━━━━━ Data segment
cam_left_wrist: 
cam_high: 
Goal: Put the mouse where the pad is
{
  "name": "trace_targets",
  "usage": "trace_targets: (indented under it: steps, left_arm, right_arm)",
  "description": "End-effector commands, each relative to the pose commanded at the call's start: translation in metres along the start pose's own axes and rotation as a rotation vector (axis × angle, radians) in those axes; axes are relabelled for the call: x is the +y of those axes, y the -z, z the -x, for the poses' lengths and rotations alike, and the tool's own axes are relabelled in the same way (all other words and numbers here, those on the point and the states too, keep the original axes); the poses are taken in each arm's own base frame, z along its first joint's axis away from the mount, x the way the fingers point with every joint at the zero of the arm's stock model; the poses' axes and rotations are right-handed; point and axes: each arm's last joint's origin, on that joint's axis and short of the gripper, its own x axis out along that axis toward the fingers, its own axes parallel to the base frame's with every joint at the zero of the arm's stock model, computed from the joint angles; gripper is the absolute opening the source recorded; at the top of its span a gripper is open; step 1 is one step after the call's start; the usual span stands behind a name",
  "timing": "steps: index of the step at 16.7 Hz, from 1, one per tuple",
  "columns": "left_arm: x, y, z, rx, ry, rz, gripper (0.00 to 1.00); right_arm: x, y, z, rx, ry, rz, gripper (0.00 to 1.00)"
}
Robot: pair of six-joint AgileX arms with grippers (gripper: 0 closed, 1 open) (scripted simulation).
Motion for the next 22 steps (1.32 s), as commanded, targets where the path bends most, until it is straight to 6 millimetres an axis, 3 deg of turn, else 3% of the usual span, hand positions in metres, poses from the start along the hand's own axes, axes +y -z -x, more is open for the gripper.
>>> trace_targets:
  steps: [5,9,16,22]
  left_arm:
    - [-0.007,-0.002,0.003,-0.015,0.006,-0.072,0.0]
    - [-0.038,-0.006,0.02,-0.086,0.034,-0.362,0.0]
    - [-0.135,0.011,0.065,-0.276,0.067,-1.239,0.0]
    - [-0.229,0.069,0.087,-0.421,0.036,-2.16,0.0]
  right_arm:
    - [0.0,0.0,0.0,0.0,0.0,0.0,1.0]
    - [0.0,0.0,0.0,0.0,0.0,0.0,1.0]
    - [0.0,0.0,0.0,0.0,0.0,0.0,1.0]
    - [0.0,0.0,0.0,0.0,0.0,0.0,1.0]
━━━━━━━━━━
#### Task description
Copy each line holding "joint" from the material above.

#### Answer box
  "description": "End-effector commands, each relative to the pose commanded at the call's start: translation in metres along the start pose's own axes and rotation as a rotation vector (axis × angle, radians) in those axes; axes are relabelled for the call: x is the +y of those axes, y the -z, z the -x, for the poses' lengths and rotations alike, and the tool's own axes are relabelled in the same way (all other words and numbers here, those on the point and the states too, keep the original axes); the poses are taken in each arm's own base frame, z along its first joint's axis away from the mount, x the way the fingers point with every joint at the zero of the arm's stock model; the poses' axes and rotations are right-handed; point and axes: each arm's last joint's origin, on that joint's axis and short of the gripper, its own x axis out along that axis toward the fingers, its own axes parallel to the base frame's with every joint at the zero of the arm's stock model, computed from the joint angles; gripper is the absolute opening the source recorded; at the top of its span a gripper is open; step 1 is one step after the call's start; the usual span stands behind a name",
Robot: pair of six-joint AgileX arms with grippers (gripper: 0 closed, 1 open) (scripted simulation).

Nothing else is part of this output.